Recently, I heard or read somewhere that the best way to learn something is twofold.
- Explain the topic to someone else.
- Write down your thoughts. This forces you to express your understanding in a concise manner and consequently shows if you really do understand the concept.
That´s why I have decided to again write more about the things I am learning about.
Currently, I am studying Marcos López De Prado´s great, yet for a machine learning novice like me also challenging, book Advances in Financial Machine Learning. In the following months, it is my plan to introduce some summaries about the concepts covered in the book.
After an introductory first chapter, the second chapter of the book introduces some interesting approaches I had not heard about before. Firstly, the topic of “bars” is covered.

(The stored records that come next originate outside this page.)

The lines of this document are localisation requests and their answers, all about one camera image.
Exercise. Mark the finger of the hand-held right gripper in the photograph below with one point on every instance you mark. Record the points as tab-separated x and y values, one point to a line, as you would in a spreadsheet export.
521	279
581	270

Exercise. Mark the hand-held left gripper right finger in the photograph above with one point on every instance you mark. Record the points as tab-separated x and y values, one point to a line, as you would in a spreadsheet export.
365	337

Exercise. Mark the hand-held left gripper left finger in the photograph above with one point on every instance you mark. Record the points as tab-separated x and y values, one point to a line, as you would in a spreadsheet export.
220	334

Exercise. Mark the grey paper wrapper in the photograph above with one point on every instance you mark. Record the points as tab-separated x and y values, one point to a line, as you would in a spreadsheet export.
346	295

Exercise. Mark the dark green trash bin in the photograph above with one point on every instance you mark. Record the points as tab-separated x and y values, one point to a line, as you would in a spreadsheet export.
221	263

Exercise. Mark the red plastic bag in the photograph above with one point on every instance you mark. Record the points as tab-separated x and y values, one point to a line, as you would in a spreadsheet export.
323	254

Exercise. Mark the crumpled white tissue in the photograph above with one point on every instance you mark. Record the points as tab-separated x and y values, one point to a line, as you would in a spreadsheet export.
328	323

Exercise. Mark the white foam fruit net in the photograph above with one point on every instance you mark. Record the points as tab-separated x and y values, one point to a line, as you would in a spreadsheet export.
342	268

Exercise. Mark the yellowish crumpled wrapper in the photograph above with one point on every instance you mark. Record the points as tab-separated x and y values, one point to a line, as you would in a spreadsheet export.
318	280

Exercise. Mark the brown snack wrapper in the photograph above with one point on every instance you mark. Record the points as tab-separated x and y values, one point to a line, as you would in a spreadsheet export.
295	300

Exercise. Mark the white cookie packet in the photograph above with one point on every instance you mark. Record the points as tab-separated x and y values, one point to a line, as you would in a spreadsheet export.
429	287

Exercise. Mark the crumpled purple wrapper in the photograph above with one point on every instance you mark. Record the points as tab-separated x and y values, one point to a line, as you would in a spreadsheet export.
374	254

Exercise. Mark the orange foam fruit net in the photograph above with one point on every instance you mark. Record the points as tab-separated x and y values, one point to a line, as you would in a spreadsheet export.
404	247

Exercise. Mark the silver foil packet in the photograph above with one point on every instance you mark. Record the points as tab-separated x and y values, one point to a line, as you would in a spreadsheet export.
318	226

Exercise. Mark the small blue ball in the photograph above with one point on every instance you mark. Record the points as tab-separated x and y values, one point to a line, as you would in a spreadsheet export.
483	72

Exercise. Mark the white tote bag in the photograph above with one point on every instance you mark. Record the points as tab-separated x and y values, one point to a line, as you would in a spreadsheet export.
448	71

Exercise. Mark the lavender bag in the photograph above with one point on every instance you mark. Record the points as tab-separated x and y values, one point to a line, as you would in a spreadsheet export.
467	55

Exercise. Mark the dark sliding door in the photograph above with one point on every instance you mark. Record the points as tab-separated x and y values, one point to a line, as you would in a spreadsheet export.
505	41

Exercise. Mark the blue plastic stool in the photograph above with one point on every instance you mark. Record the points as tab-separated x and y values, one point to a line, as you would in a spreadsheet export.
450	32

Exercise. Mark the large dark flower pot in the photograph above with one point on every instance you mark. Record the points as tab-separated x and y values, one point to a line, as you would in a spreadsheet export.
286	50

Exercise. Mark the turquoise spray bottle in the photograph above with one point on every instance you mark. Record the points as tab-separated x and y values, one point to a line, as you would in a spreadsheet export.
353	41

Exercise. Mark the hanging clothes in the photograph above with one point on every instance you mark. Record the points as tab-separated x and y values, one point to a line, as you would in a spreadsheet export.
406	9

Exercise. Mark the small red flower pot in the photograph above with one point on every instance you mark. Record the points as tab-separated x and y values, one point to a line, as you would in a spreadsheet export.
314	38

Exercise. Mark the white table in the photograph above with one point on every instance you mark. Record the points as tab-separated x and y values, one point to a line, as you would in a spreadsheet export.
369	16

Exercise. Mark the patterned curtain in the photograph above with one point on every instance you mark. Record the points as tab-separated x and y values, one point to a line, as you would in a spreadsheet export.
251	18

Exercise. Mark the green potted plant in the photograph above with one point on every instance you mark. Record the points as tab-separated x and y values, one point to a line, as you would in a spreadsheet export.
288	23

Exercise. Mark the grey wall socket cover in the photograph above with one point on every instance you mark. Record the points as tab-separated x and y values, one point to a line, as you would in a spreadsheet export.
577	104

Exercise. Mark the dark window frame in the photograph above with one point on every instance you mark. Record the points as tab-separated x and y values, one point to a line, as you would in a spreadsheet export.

On this blog, I generally aim to explain the theory proposed in the book. Code implementations and tentative solutions to exercises of the book will be implemented on my GitHub page soon: https://github.com/Herrsosa/Advances_F_ML
There are various types of bars in finance. Each bar has different advantages and disadvantages and even more importantly special statistical properties. Probably the most famous and most used type of bars in the trading community are time bars, which are sampled according to specific time frames, i.e. one minute, five minutes, one hour etc. De Prado argues, that in machine learning these bars are not desirable because of two reasons. Firstly, the market action throughout a given day does not flow at a constant rate of time. Rather, the open and close are usually much more volatile than the time during noon for example. Therefore, conventional time bars oversample low-activity, low-information times. Secondly, time bars exhibit poor statistical properties. They are often serially correlated and are subject to heteroscedasticity.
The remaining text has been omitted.